■ **The task**
Copy out every line from the records that includes "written".

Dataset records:
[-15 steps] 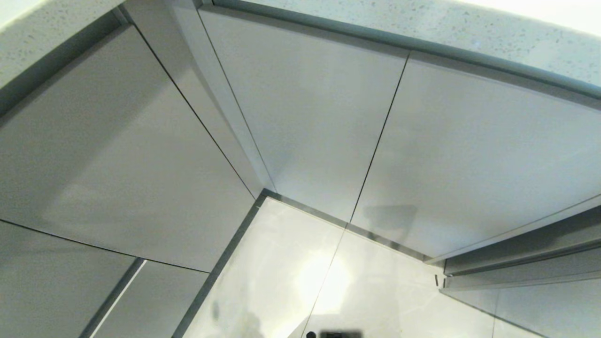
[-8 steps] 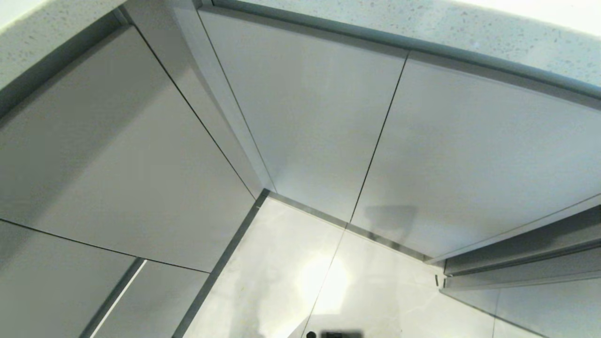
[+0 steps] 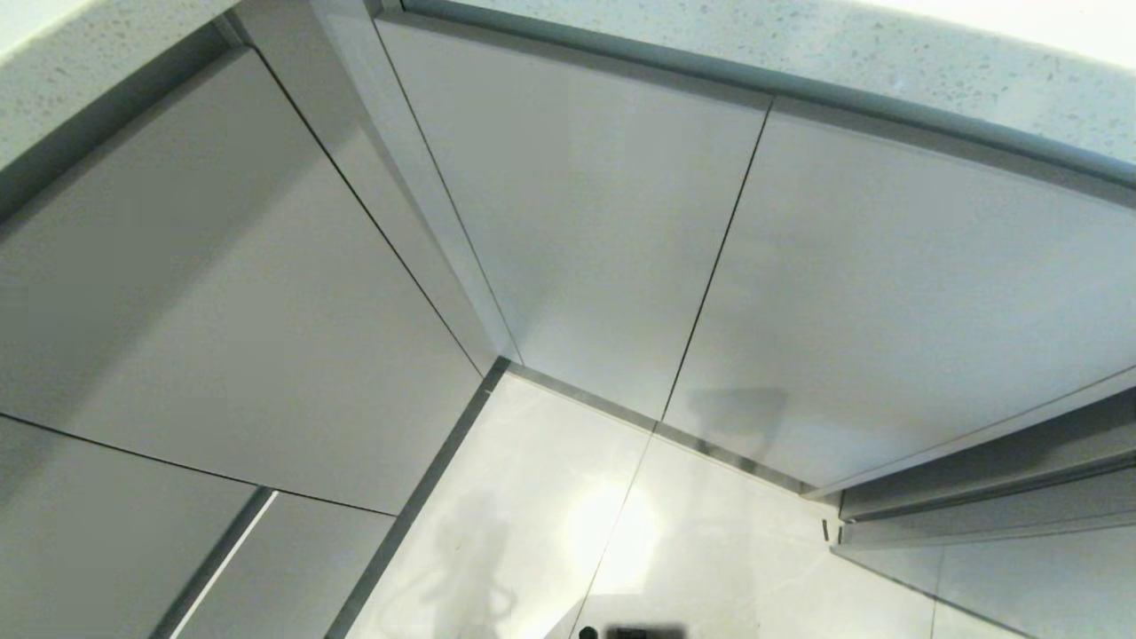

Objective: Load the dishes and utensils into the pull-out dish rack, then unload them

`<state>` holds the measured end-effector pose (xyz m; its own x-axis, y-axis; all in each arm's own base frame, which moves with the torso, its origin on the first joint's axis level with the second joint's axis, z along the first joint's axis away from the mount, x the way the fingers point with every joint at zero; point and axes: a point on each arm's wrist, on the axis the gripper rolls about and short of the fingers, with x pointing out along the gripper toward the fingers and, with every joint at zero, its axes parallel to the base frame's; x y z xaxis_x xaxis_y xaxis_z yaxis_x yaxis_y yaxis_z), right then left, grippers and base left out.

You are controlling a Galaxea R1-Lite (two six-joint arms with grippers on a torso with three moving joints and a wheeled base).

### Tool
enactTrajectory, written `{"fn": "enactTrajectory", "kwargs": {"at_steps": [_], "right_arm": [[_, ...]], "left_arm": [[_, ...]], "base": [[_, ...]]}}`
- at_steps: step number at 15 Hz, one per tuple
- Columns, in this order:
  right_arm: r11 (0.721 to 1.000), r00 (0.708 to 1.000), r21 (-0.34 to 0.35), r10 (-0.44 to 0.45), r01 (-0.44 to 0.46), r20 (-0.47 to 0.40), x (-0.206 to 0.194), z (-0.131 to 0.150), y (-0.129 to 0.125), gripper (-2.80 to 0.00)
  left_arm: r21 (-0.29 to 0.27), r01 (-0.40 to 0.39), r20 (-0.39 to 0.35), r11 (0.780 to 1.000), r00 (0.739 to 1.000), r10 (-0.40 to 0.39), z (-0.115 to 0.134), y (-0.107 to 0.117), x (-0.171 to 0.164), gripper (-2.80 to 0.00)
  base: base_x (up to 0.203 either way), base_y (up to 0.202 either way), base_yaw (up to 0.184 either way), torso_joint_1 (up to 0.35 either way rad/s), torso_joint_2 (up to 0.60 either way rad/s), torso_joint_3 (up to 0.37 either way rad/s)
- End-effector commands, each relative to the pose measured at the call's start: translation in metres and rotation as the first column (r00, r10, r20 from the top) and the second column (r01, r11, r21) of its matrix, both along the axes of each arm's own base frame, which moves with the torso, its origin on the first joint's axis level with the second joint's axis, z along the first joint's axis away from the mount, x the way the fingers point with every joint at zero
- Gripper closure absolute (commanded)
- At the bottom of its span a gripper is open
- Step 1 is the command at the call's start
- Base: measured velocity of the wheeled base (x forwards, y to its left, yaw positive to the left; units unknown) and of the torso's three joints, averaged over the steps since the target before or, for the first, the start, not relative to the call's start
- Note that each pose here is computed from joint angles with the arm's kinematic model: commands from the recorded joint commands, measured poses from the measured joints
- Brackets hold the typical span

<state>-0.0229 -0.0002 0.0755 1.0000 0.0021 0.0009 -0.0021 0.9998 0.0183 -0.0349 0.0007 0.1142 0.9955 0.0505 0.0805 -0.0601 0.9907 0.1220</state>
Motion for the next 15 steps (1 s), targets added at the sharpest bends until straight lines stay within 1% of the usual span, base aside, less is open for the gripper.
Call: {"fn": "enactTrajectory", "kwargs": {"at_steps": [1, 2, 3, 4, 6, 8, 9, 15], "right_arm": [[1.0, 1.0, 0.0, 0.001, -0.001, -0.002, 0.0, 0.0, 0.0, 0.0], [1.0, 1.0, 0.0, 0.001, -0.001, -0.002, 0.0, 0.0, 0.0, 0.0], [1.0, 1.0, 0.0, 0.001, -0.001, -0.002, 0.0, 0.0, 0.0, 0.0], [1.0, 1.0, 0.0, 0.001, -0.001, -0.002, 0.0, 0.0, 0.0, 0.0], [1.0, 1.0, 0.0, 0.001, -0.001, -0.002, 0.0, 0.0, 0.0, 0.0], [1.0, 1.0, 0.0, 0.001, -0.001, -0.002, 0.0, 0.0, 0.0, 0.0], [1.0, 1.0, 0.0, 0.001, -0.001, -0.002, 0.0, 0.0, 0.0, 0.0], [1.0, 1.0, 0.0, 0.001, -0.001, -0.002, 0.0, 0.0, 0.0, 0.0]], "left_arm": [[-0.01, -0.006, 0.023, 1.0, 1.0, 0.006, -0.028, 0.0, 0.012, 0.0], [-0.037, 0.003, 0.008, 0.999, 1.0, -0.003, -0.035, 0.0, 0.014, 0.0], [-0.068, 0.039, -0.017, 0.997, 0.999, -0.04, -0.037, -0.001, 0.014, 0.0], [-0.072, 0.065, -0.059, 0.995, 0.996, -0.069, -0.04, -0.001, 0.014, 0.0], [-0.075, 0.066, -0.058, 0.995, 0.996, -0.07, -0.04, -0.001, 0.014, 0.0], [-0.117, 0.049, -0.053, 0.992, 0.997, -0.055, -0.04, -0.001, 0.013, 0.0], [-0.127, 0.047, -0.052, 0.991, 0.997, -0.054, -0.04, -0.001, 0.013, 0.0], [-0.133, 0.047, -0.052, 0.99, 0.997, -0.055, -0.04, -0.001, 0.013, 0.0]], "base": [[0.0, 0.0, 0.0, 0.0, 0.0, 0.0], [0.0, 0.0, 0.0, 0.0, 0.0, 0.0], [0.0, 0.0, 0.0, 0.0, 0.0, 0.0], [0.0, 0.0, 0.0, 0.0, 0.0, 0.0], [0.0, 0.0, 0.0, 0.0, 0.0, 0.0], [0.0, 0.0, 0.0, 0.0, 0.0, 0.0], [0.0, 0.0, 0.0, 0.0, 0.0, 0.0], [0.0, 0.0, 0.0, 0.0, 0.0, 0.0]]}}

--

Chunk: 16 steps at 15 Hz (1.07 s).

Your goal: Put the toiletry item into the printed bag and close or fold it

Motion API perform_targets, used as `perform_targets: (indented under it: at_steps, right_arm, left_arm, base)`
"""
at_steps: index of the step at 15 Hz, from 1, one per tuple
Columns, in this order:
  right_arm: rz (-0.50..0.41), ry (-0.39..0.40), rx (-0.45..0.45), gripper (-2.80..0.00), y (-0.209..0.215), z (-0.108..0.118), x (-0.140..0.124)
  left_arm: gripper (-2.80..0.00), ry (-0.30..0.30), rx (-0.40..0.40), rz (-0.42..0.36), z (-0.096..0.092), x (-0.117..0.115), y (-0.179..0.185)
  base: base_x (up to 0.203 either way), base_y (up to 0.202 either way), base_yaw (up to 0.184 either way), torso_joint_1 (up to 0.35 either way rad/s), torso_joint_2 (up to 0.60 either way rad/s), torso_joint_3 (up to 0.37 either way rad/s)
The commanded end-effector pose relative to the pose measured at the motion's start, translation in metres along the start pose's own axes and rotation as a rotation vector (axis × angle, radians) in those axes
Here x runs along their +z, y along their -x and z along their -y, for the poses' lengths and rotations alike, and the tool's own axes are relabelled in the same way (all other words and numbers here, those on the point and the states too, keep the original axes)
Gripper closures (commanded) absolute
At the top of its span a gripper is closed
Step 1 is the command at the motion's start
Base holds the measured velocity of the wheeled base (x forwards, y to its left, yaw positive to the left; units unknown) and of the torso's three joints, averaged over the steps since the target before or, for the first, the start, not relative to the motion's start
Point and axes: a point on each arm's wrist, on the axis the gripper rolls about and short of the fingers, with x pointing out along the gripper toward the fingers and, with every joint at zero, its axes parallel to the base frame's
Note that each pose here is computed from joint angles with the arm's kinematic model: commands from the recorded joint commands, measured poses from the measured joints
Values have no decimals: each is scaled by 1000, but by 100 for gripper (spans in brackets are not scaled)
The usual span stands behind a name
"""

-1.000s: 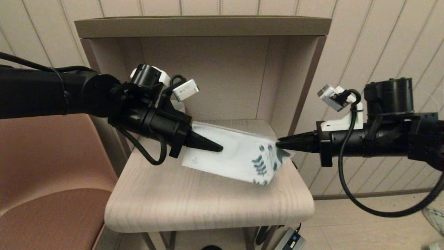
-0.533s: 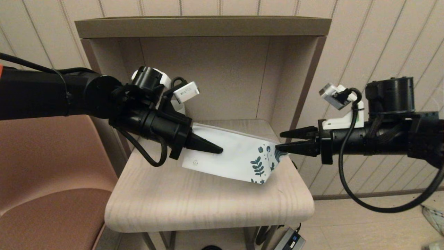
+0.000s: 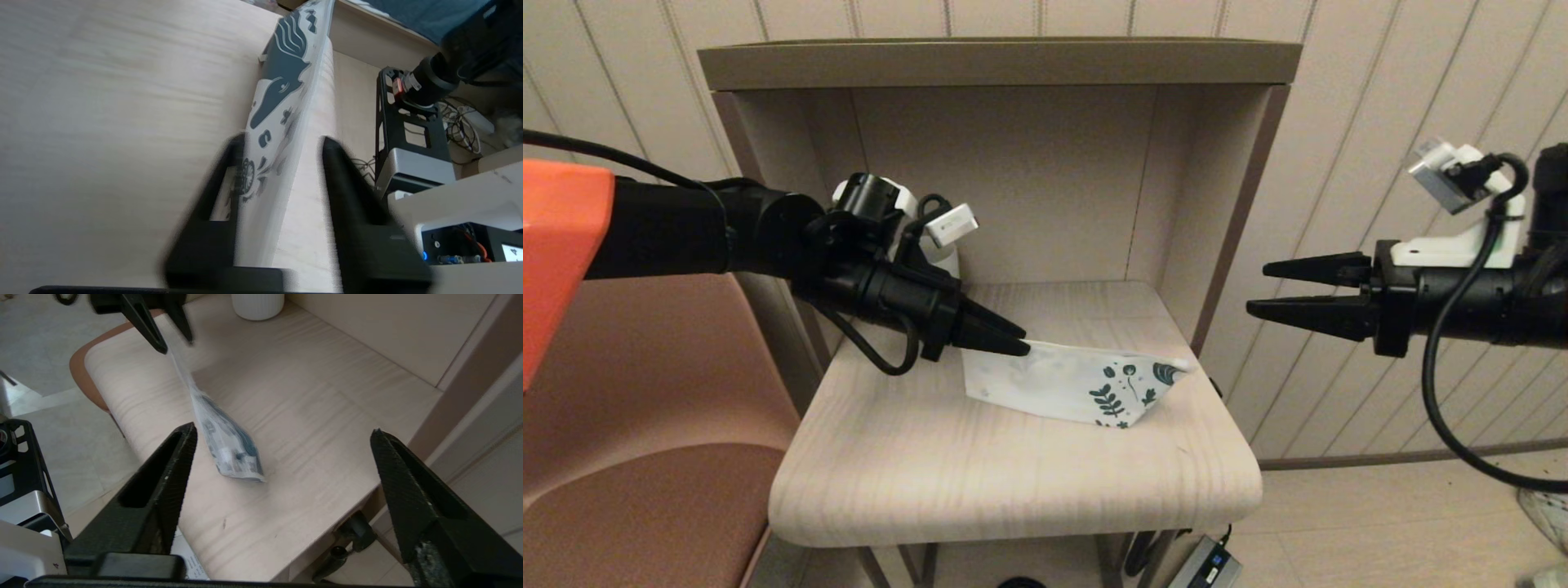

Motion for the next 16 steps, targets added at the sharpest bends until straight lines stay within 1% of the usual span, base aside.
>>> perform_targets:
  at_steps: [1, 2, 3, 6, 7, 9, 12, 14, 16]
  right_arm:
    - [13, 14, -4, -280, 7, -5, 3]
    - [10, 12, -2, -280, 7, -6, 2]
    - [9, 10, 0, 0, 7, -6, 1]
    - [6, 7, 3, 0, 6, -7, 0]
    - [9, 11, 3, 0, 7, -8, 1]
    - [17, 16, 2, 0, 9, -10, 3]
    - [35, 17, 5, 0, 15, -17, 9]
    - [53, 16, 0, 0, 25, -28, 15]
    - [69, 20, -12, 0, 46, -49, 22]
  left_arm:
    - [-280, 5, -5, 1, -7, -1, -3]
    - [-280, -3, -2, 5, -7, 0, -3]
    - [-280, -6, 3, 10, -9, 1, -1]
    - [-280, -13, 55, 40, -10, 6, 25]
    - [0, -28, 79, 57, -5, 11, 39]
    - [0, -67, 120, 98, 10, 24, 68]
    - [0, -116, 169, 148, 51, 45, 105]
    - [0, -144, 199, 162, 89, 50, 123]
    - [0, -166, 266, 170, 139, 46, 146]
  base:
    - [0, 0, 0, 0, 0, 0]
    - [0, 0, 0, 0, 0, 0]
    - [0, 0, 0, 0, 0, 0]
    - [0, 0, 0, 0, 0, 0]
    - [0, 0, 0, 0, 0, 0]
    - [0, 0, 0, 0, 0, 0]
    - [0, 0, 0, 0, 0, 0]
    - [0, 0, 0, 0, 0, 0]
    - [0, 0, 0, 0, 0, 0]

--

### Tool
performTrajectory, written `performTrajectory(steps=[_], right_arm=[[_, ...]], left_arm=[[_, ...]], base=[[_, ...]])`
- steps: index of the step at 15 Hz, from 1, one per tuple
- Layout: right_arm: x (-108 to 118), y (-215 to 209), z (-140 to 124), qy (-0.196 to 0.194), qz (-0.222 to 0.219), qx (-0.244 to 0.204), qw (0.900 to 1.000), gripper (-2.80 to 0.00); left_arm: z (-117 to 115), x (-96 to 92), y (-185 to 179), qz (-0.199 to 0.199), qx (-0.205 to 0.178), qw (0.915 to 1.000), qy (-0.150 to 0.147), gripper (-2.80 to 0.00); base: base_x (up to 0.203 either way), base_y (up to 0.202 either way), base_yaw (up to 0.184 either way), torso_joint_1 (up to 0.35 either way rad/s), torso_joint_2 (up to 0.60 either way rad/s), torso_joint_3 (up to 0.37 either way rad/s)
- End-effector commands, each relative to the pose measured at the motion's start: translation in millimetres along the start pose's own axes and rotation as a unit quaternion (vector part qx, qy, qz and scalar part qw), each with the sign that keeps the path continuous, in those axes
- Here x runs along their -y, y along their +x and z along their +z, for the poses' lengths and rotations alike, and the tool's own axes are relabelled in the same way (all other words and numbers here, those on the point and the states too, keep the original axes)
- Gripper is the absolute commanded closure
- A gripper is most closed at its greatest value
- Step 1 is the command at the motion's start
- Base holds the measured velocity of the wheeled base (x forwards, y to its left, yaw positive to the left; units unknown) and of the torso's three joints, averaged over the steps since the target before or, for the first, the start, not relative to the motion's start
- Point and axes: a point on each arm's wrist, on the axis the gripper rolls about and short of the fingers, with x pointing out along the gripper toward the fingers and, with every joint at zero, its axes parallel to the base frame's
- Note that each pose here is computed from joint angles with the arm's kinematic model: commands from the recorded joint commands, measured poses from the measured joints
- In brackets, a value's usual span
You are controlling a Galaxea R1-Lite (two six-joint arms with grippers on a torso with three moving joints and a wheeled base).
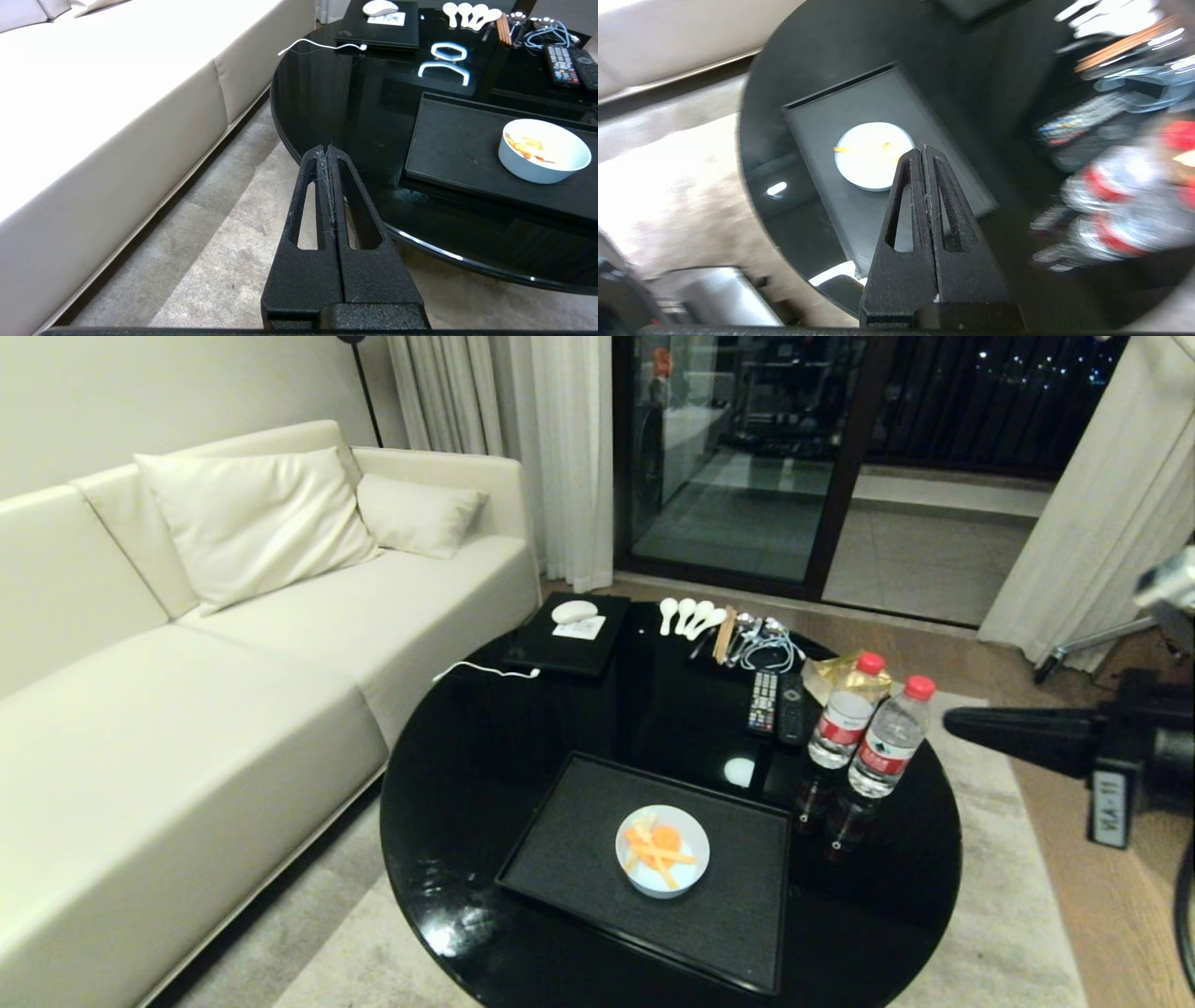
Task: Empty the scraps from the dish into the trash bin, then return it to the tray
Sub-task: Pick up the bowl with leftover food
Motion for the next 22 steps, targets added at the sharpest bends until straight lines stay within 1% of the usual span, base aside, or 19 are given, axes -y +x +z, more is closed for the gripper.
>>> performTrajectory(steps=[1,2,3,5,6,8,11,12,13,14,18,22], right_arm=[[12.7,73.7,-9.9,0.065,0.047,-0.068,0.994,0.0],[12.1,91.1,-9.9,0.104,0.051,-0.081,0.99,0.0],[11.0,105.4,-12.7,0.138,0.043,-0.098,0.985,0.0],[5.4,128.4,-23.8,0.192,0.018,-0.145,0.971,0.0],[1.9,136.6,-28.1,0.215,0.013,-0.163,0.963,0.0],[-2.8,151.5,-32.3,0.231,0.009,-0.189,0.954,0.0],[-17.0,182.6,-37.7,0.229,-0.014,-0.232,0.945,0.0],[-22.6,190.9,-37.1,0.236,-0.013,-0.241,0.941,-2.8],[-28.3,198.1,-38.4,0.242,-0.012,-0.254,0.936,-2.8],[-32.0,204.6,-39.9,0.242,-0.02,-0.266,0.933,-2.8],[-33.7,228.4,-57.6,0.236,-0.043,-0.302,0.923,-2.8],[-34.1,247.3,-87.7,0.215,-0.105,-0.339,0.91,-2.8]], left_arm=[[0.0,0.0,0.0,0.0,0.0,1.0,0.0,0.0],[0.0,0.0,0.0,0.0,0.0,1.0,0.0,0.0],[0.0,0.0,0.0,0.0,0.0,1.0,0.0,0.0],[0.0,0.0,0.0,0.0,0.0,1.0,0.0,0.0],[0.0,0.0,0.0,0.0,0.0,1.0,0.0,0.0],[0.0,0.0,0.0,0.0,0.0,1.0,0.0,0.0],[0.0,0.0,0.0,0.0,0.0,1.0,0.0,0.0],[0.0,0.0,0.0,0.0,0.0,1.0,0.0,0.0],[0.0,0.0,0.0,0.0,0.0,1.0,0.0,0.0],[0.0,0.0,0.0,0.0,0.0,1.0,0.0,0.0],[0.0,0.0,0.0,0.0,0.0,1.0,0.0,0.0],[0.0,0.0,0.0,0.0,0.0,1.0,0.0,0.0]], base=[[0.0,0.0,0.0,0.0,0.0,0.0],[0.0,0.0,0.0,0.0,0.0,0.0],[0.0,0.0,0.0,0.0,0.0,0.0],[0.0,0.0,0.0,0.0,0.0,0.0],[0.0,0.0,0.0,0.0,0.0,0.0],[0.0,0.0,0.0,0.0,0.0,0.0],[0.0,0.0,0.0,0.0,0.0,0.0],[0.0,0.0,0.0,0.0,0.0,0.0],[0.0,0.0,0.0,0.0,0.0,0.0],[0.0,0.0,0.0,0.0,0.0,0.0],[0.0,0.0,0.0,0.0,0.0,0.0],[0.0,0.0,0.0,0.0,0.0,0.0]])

■ **Answer to the problem**
enactTrajectory, written `{"fn": "enactTrajectory", "kwargs": {"at_steps": [_], "right_arm": [[_, ...]], "left_arm": [[_, ...]], "base": [[_, ...]]}}`
performTrajectory, written `performTrajectory(steps=[_], right_arm=[[_, ...]], left_arm=[[_, ...]], base=[[_, ...]])`

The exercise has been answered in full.